Врач, тем часом, официально подписал заключение о болезни, и Бальзак с полным на то правом принял на себя большую часть ежедневных забот по канцелярии. Разбирал бумаги, задерживал или наоборот давал ход различным делам – разве что министров не собирал и прошений не выслушивал. Ежедневно и еженощно он ждал новостей – прошло четыре дня, а вокруг все так же царило затишье. Он уговаривал себя не паниковать – времени миновало еще мало. Маршал никакой весточки не посылал, понимая всю секретность операции. Да и потом – не было гарантии, что Наполеон не опередил бы вестника. Бальзак напоминал себе ежечасно, что быстро все дело и не могло быть проделано, особенно учитывая особенности посадки. Наверняка Его Величество сейчас азартно носится по прибережным скалам с винтовкой и чувствует себя самым счастливым человеком на свете, принимая участие в том, что полагал своей основной обязанностью: в защите империи. Сколько бы он сам ни твердил о политике, и о том, что он не военный агрессор, эту суть было не вытравить из его существа.
Вечером шестого дня – или ранним утром седьмого, это как еще посмотреть – дверь кабинета распахнулась настежь, впуская внутрь летящего стремительным шагом Наполеона.
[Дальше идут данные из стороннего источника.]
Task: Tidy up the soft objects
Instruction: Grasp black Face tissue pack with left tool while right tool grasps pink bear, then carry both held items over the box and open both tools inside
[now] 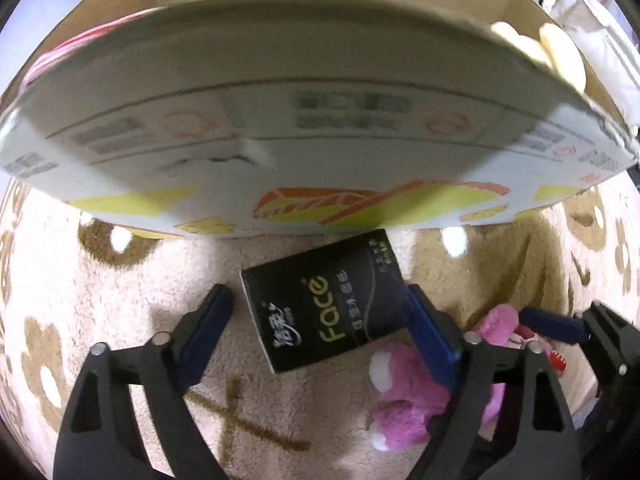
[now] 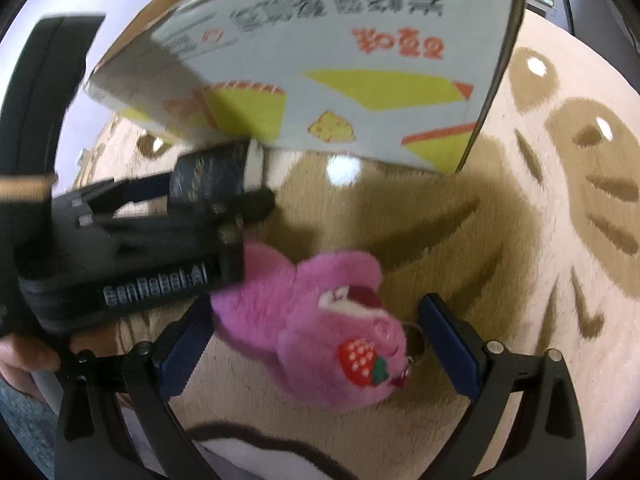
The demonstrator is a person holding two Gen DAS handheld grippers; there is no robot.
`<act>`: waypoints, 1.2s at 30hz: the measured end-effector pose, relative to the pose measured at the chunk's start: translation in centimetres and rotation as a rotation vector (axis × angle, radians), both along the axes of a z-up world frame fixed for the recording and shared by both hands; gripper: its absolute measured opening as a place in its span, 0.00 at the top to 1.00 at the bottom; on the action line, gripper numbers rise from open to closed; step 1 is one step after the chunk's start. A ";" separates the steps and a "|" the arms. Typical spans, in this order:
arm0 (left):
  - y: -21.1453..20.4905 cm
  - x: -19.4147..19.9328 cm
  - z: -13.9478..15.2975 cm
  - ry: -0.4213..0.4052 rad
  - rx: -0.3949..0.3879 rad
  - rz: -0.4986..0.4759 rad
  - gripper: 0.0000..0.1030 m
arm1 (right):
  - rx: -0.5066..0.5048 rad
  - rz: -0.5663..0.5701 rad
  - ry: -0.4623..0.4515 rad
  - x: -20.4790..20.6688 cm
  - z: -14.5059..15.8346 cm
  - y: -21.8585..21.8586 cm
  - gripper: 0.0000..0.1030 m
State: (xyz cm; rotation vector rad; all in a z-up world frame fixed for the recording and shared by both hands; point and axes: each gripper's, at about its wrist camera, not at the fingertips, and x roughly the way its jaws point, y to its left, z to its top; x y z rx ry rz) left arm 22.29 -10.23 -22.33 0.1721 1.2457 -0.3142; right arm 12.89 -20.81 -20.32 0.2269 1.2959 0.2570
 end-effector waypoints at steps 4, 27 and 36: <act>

Его Советник в этот момент испытал нечто сродни тому чувству, когда камень с его души не просто падает, но скорее воспаряет, превращаясь в невесомое облачко. Он ринулся навстречу, ничуть не заботясь об открытой двери, и радостно обнял Императора, уткнувшись носом в жесткую кожу его куртки, пропахшую машинной смазкой и пороховым дымом – на ней еще остались мелкие капельки дождя, и даже они пахли так же…
Он хотел задать множество вопросов – как все прошло, не ранен ли Наполеон, нет ли какого срочного дела, что надлежало бы принять в введенье сию минуту – но не мог, только беспомощно цепляясь за другого человека, и стараясь вернуться к нормальному своему существованию – все это время он, оказывается, был крайне напряжен. Многое в их жизни происходило – они были знакомы вот уже более десяти лет, но никогда прежде Бальзак не испытывал ничего схожего с сегодняшним переживаниям. Наполеон довольно улыбался – он чуть отстранился, заставив Советника поглядеть на него прямо, глаза в глаза.
-Войны не будет, - одними губами произнес он. – Я справился.
-Я ни минуты в вас не сомневался, - заверил его Бальзак.
-Ну да, конечно… А спорил-то, и Георгия не постеснялся, и…
Но Бальзак бесцеремонно стащил с венценосной головы летный шлем вместе со сдвинутыми на лоб очками, обхватил чужое лицо руками и жадно приник с поцелуем, наверное, впервые в жизни - будучи при том в здравом уме и твердой памяти - не желая ни спорить ни о чем, ни докапываться до сути.
Император если и оторопел от такого обращения, то лишь на мгновение – в следующее он сам взял ситуацию под контроль, уже понимая, что все многоумные беседы о благе империи будут завтра, и никак не раньше.
Он вернулся, он дома, его ждали…
И войны не будет. Он все смог. Потому что – кто, если не он?